# growing terrestrial ferns above tank



## Mr. Teapot (2 Apr 2014)

I've seen some members growing ferns on wood sticking up over their tanks - I'd like to give this a go but haven't got a clue how to proceed.

Do you need a 'pocket' of substrate for the roots?
Do the fern roots eventually grip the wood or do they need to be permanently artificially attached?

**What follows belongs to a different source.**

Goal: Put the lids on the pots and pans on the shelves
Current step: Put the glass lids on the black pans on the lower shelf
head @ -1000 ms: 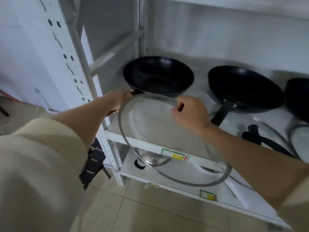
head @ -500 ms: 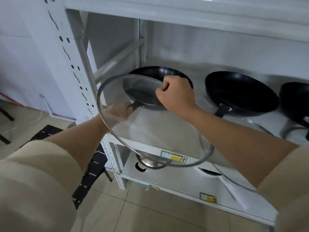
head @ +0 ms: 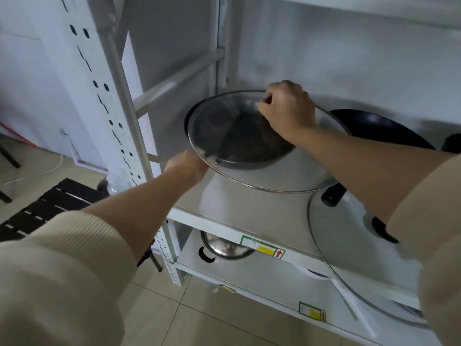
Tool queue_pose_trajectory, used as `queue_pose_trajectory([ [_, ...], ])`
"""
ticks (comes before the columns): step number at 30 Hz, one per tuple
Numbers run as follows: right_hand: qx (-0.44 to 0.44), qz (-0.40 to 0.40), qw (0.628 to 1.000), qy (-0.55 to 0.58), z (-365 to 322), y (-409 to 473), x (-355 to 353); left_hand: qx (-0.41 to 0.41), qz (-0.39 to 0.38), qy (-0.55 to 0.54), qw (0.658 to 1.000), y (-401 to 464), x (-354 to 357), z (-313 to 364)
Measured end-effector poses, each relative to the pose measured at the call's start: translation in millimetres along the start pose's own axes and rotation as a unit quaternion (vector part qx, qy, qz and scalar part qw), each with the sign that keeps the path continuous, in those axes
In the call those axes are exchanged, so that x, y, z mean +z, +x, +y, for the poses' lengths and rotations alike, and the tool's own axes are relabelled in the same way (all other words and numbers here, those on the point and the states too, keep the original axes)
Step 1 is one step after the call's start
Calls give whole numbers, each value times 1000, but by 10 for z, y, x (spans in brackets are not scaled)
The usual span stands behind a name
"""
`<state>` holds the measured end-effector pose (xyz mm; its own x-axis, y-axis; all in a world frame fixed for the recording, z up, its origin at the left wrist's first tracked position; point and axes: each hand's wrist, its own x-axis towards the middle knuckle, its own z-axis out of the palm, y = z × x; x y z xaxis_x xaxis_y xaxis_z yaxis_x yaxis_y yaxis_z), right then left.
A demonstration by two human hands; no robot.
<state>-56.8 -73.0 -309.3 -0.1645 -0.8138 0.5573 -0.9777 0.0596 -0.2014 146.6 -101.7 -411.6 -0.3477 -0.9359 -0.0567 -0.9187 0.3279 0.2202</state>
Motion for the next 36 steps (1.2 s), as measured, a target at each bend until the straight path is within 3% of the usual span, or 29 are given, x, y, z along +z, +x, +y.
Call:
queue_pose_trajectory([
  [17,-4,-106,994,-8,-46,296,867,42,13,87,995,-77,6,-183],
  [26,29,-149,987,61,44,286,888,17,0,82,996,-140,-49,-118],
  [36,32,-158,985,59,71,318,890,6,9,112,994,-62,-119,-70],
])
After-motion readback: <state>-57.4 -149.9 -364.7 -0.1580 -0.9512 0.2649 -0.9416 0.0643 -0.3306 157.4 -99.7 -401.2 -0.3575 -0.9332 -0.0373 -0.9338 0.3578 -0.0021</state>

I wanted to use _Blechnum penna-marina. _Anybody have any knowledge of this fern? Would it be suitable for this application?


----------



## allan angus (2 Apr 2014)

cant help on this but will watch the answers with interest since i would like 2 do something similar


----------



## Edvet (2 Apr 2014)

As far as i know most will use tropical ferns like Adiantum. Blechnum might struggle with the higher temperatures. Most start out with a small pocket, the roots will outgrow that and cling to the hardware later.


----------



## dw1305 (2 Apr 2014)

Hi all,





Mr. Teapot said:


> Blechnum penna-marina


 It isn't very suitable, as it likes cool, shady,acid conditions and is a bit of a creeper, but if you have plenty in your garden give it a go. _

Adiantum_ or _Nephrolepis_ would be better. You can buy small ones from garden centres etc pretty cheaply.  

cheers Darrel


----------



## Edvet (2 Apr 2014)

And microsorum ofcourse can be grown emersed and submerged. As can Bolbitis,and Anubias


----------



## Mr. Teapot (2 Apr 2014)

dw1305 said:


> Adiantum or Nephrolepis would be better





Edvet said:


> tropical ferns like Adiantum



Thanks Darrel and Edvet - this gives me something to get going - lots of Blechnum in the garden so may try a little of that first as nothing to loose and its a lovely looking plant if it works out. I initially considered it because it stays relatively small compared to the other varieties in my garden. Thanks for the other suggestions and I'll see what I can get my hands on over the weekend.

I think the exposed part of the wood is a little thin to drill out a pocket, so maybe I'll try making a little 'nest' out of moss for the plantlet to sit in while it roots. I have to say, there are so many interesting mosses, liverworts and lichens in my garden, I'll have to hold myself back using them all as well!


----------